De methode komt er op neer dat een onderneming die ziet dat die op een faillissement afstevent niet meer zelf het faillissement aanvraagt en kijkt wat er vervolgens gebeurt (of niet meer hoeft te wachten totdat een schuldeiser het faillissement aanvraagt met hetzelfde onzekere gevolg), maar reeds daarvoor de rechtbank kan verzoeken om de pre-pack van toepassing te verklaren. Als de rechtbank dat verzoek toewijst, benoemt ze meteen een deskundige, in de wet ‘beoogd curator’ genoemd, die onderzoek doet en nagaat of een doorstart of verkoop kan worden gerealiseerd.
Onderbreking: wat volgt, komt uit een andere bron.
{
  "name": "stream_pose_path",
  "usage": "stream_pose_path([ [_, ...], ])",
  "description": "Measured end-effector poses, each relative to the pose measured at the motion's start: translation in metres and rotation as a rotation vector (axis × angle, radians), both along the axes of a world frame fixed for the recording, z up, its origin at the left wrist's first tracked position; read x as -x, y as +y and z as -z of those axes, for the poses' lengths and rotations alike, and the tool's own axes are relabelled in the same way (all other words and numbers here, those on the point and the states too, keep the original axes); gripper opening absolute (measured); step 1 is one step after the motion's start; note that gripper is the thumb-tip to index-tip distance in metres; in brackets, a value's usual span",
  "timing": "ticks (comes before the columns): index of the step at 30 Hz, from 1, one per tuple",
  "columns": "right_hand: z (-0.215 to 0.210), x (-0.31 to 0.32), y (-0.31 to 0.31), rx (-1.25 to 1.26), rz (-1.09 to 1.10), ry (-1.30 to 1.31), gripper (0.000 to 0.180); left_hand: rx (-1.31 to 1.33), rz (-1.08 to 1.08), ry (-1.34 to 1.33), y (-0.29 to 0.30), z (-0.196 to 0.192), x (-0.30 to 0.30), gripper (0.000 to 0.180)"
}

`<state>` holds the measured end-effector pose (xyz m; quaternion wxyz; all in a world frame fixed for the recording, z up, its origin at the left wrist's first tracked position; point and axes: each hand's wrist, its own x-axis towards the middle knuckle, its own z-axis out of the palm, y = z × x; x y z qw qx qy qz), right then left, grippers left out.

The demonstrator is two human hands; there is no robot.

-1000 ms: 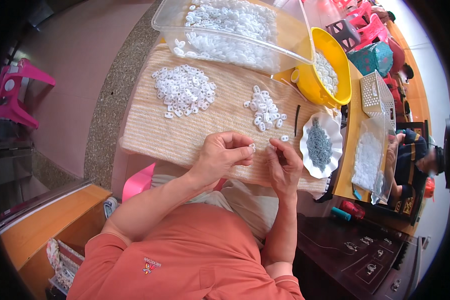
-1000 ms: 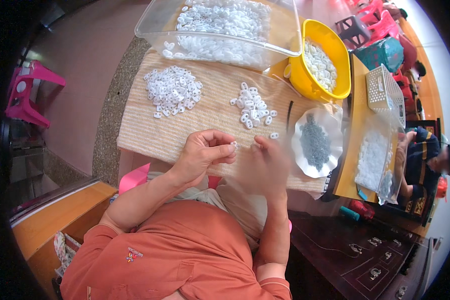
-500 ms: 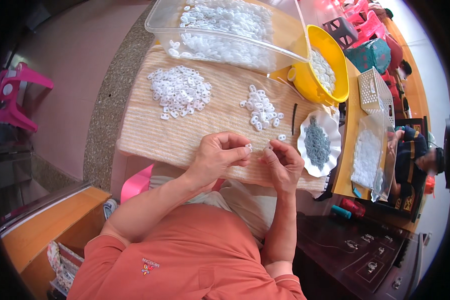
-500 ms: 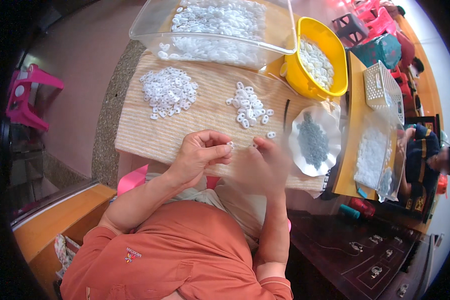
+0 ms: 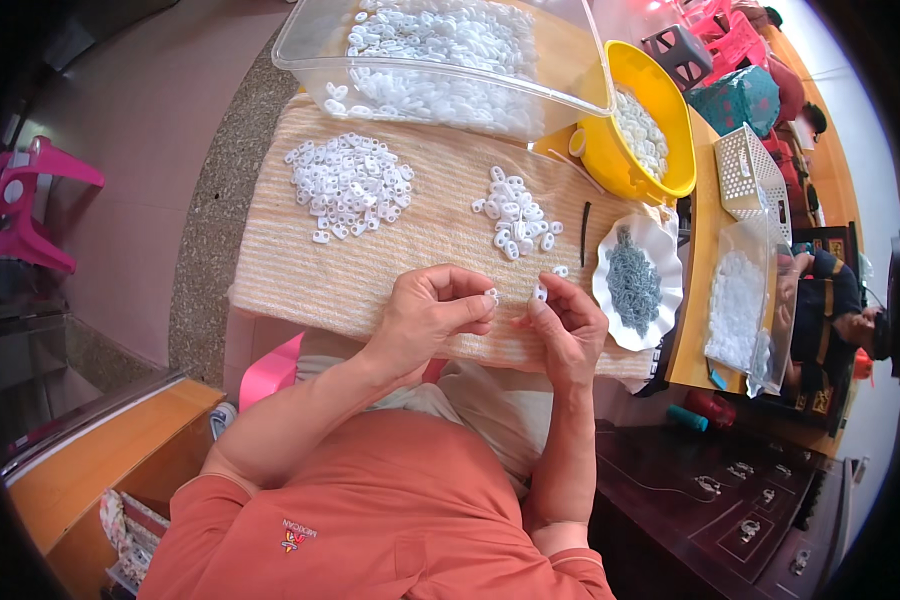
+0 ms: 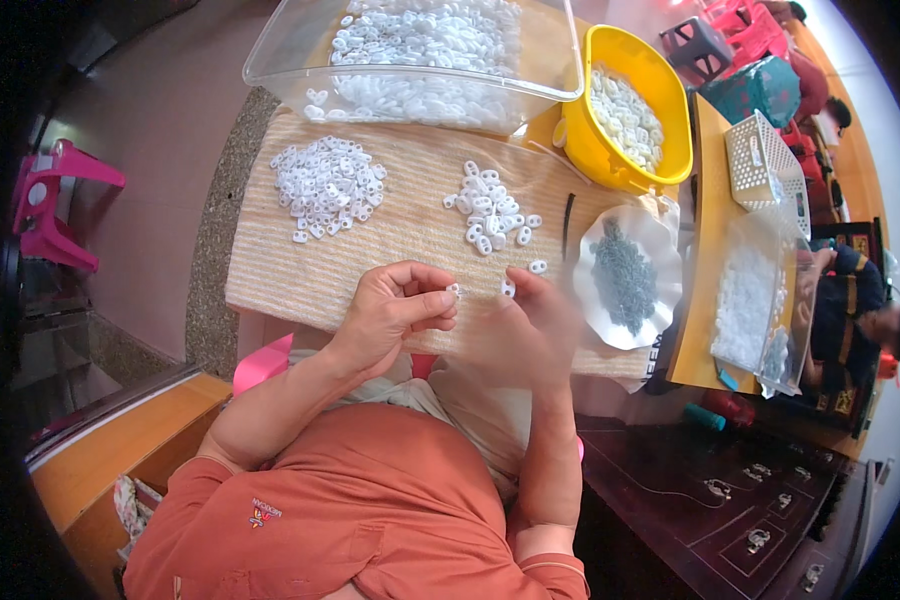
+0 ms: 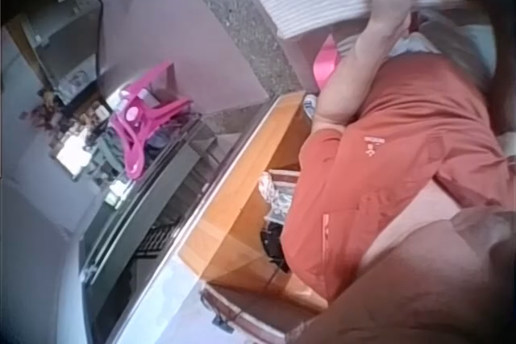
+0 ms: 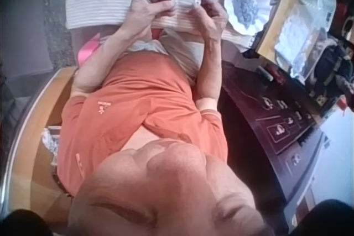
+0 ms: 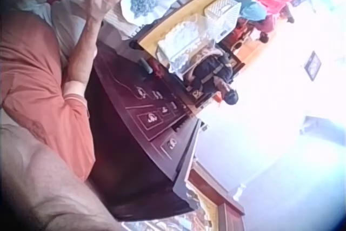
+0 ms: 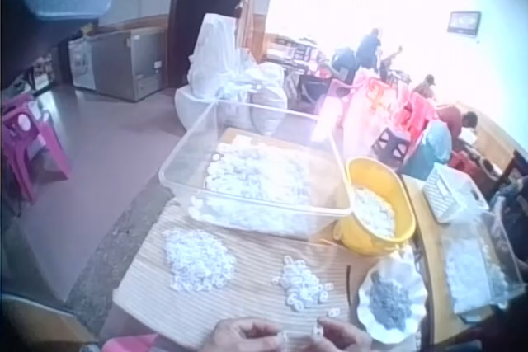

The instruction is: Assembling small white plastic components by snapping two pieces together manually.

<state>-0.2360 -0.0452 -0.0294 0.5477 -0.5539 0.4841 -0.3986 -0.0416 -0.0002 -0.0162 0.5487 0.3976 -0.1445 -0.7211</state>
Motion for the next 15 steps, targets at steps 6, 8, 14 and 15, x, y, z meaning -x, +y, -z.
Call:
stream_pose_path([
  [6,-0.009,-0.008,0.003,0.079,0.019,0.122,0.023,0.008,-0.001,0.010,0.000,0.000,-0.001,0.013],
  [8,-0.006,-0.008,0.004,0.118,0.022,0.084,0.022,0.007,-0.002,0.008,0.000,0.001,0.000,0.013],
  [14,-0.005,-0.007,0.002,0.092,0.064,0.048,0.017,0.011,0.005,-0.003,0.000,0.001,0.000,0.014],
  [15,-0.003,-0.006,0.001,0.141,0.011,0.120,0.016,0.012,0.007,-0.009,0.000,0.000,-0.001,0.014],
])
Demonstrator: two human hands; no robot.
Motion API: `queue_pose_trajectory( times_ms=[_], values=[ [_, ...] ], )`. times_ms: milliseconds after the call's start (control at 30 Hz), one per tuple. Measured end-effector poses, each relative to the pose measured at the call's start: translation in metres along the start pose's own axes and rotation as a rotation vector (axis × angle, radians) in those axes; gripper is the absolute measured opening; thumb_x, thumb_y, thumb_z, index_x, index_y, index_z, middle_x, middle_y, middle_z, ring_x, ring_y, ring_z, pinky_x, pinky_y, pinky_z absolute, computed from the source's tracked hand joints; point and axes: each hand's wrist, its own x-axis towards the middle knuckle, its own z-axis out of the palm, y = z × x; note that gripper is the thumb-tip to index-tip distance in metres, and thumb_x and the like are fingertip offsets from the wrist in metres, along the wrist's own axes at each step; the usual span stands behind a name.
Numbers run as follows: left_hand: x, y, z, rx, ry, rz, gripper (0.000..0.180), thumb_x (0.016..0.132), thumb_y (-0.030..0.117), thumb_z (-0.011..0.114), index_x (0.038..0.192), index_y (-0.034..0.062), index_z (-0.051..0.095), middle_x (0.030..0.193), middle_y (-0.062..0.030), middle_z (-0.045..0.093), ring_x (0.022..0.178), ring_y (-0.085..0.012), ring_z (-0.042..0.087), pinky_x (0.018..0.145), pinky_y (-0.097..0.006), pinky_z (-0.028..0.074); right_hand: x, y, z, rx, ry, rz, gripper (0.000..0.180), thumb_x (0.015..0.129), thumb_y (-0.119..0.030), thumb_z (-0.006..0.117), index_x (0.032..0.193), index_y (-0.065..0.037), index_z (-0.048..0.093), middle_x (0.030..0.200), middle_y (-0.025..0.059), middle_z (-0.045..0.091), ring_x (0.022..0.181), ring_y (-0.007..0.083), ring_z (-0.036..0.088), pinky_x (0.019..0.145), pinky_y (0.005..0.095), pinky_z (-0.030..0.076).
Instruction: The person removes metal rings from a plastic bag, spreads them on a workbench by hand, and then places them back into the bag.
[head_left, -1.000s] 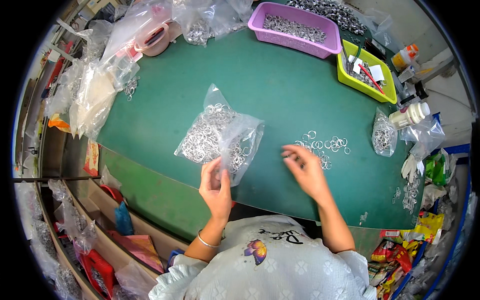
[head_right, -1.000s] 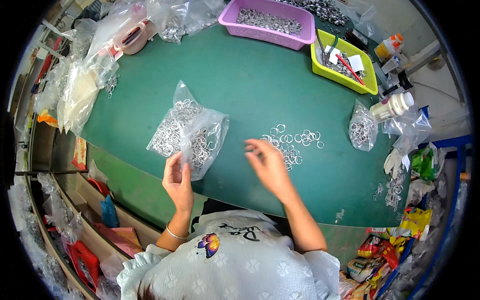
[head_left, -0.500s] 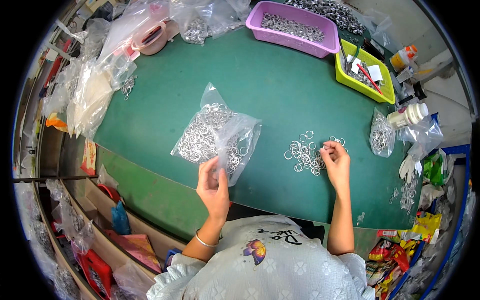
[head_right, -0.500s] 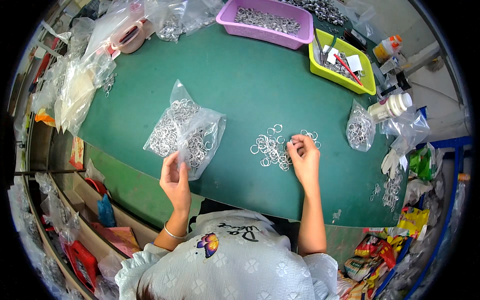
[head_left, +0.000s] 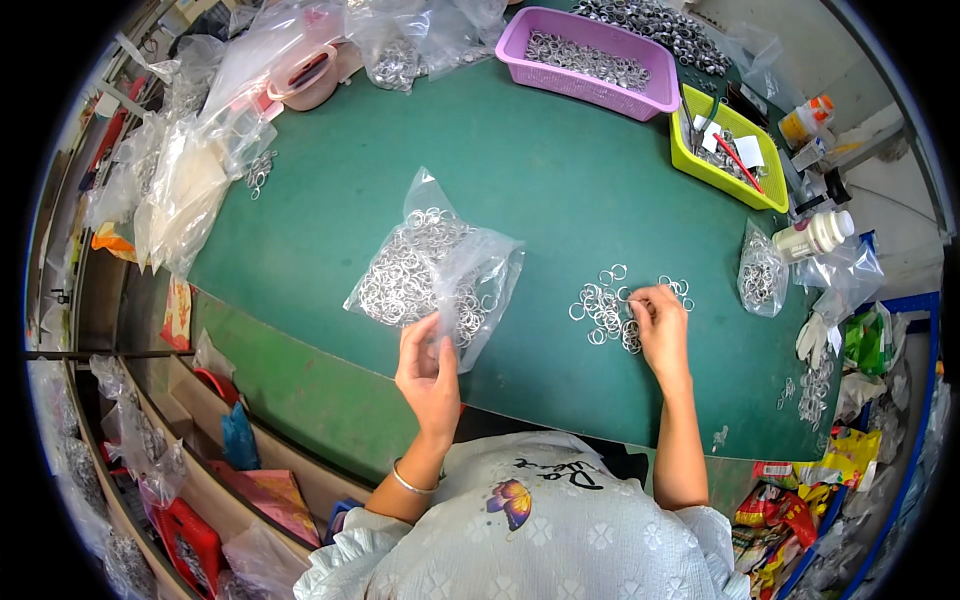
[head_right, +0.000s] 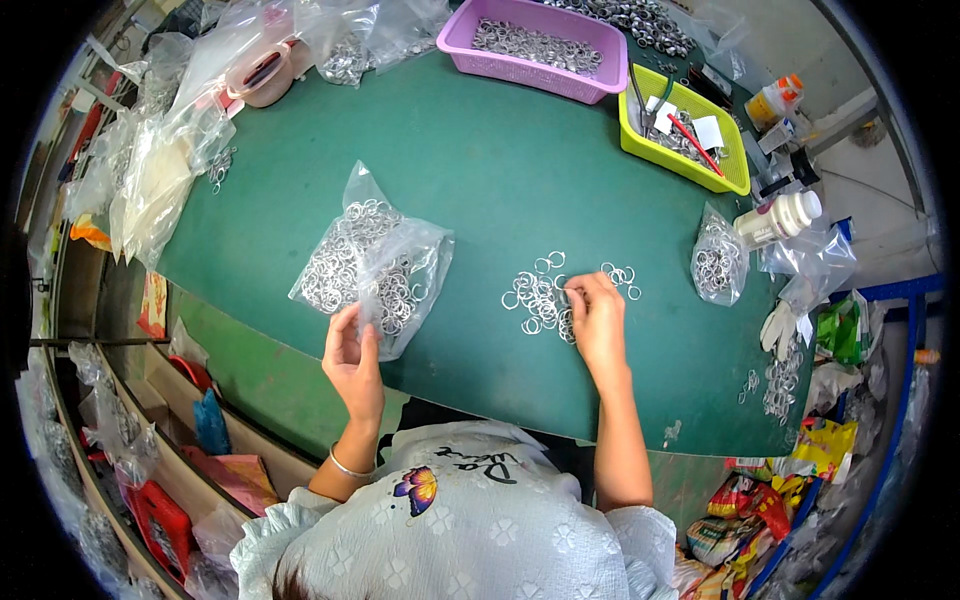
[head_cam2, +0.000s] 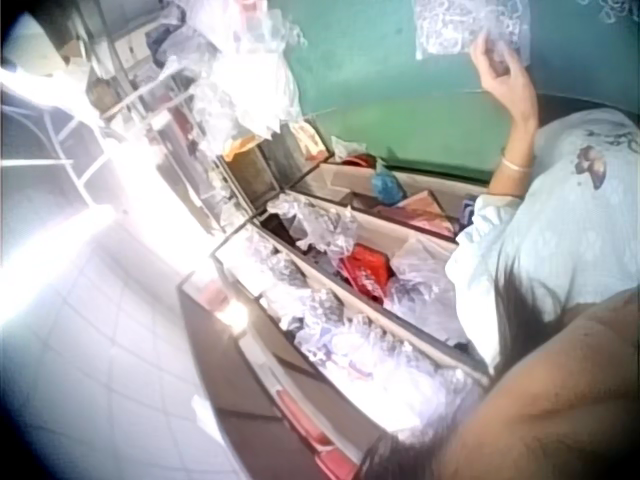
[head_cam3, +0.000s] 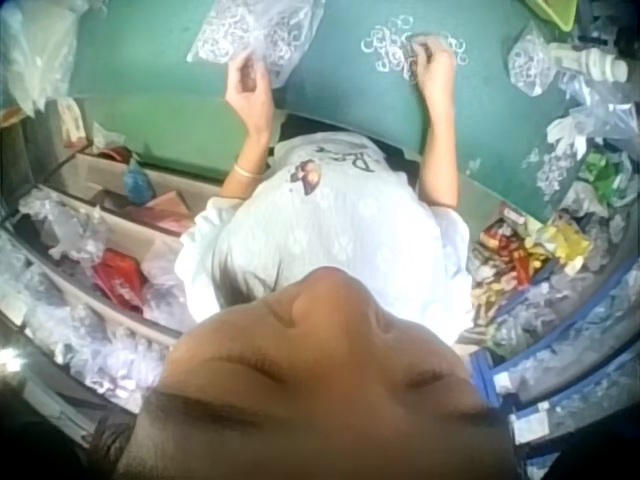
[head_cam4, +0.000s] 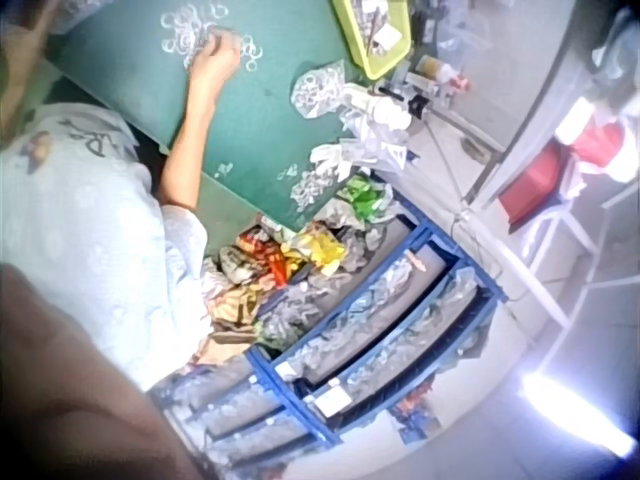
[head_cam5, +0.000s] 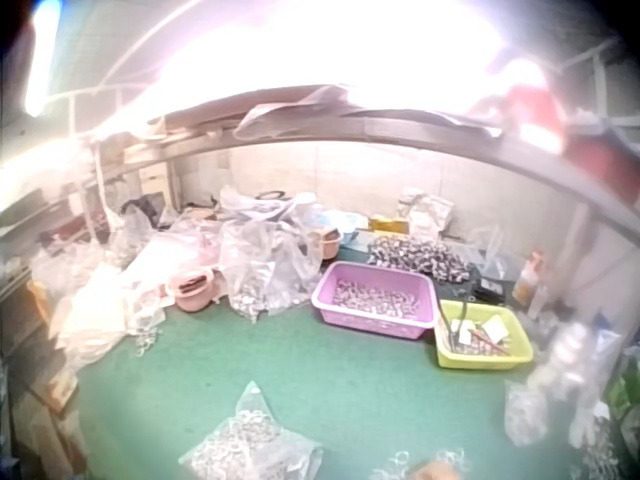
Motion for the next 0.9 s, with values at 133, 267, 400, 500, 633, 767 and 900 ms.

Dat doet hij of zij in stilte, maar hij of zij dient wel na korte tijd verantwoording aan de rechtbank af te leggen. Vervolgens verklaart de rechtbank de onderneming failliet en benoemt ze de beoogd curator tot curator, die vervolgens de doorstart of verkoop tijdens faillissement en in het openbaar realiseert.
Voordeel van de methode is dat door het in stilte onderzoeken van een doorstart of verkoop en het in vertrouwen spreken van overnamekandidaten in het algemeen een betere prijs kan worden verkregen dan dat een curator na het uitspreken van een faillissement in haast en onder druk mogelijk te snel met een kandidaat in zee gaat. Bovendien, omdat de ‘buitenwereld’ niet weet dat de pre-pack loopt, haken bijvoorbeeld toeleveranciers minder snel af, zoals bij het meteen uitspreken van het faillissement nog wel eens het geval is.
Nadeel is dat, hoewel de beoogd curator verslag doet aan de rechtbank, het voor crediteuren en andere belanghebbenden (denk met name aan personeel!) bepaald niet transparant is wat zich achter gesloten deuren allemaal afspeelt.
De praktijk (waarin wij ook werkzaam zijn) zal het leren ….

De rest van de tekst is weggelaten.